Overall, the study found that teaching contact hours were rising across most subject areas. But although hours did not differ dramatically when analysed by institution type, the differences between individual institutions for the same subject were surprising.

The total weekly workload required by students (including private study as well as teaching hours) is a further issue. In medicine and dentistry, students at the most demanding institution were required to put in more than 46 hours a week, but at the least demanding just 23. In historical and philosophical studies, with the least teaching hours, students were expected to put in a total of almost 40 hours of work at the toughest university, but just 14 at another. The varying levels of commitment required to earn a degree from an English university raise troubling questions about the the qualification, the report says.

Yet the biggest surprise in the report comes in the figures on small-group tuition. Students at older universities received less small-group tuition - with no more than 15 students to a tutor - than newer universities. Russell Group institutions offered an average of one hour a week in a group of five or fewer, and 2.3 hours with between six and 15 students. Post-1992 universities offered just under an hour of very small group tuition, but 3.4 hours of teaching in a group with between six and 15 others.

Asked what would most improve their academic experience, students called for smaller teaching groups over an increase in the number of teaching contact hours a week, the Hepi report says. They rated extra training for lecturers even more highly, confirming that it is quality of contact that they crave.

The University of Oxford has comparably low teaching contact hours, particularly when it comes to historical and philosophical studies, the subject areas that already have the lowest contact hours on average nationally.

Including non-compulsory lectures, undergraduate students of philosophy, politics and economics are expected to attend just five hours of teaching a week. But, uniquely to Oxford, two of those five hours are via tutorials with just two students to one tutor.
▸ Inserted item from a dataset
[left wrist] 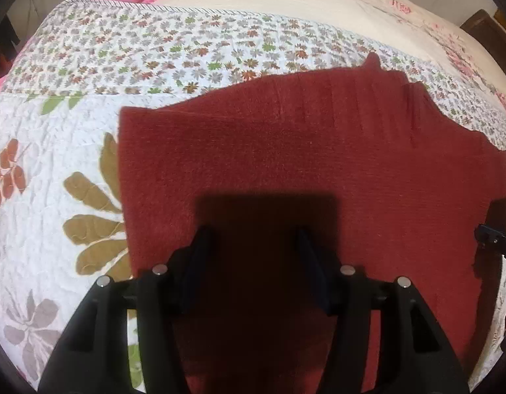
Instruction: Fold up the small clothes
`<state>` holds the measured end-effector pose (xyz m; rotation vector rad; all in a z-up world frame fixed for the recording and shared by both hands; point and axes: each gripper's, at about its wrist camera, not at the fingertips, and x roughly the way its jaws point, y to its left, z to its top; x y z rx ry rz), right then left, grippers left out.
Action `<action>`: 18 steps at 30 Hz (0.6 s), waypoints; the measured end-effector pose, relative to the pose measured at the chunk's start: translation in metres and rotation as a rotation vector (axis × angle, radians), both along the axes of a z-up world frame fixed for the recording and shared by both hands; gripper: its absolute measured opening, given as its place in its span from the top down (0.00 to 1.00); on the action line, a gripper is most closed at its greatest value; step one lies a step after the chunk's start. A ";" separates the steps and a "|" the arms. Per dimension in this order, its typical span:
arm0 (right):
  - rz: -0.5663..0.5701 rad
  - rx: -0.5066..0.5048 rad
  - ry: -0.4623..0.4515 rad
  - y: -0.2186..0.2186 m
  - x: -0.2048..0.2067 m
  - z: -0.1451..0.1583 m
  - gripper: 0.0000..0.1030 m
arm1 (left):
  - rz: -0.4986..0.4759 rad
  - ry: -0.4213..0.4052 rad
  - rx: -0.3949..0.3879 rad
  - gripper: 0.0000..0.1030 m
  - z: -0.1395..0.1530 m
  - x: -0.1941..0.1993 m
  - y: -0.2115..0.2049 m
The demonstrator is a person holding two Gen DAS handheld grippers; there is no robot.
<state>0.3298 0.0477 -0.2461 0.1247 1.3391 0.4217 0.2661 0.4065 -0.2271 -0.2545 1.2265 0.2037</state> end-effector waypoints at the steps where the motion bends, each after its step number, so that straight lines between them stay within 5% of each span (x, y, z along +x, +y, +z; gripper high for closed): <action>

Margaret Stevens, fellow and tutor of economics at Lincoln College, Oxford, and the organising secretary of the PPE degree, says it is this personal contact that attracts students to the university.

"Most students would say that's what they value about the Oxford system. The work is tailored to individual needs. When they're confused about something, they can ask questions," she says. "It's certainly costly from our point of view. It means that we have to provide a very large number of total teaching hours. That's worthwhile only if the students are getting something from it."

Although Oxford and the University of Cambridge do not count timetabled lectures towards overall contact hours, Stevens says that lectures are in effect compulsory. If students have not attended, they will not be prepared for their more intimate and demanding two-on-one tutorials. PPE students, for example, study two of their three subjects a term and have a weekly tutorial in each. For two thirds of these, an essay must be prepared in advance.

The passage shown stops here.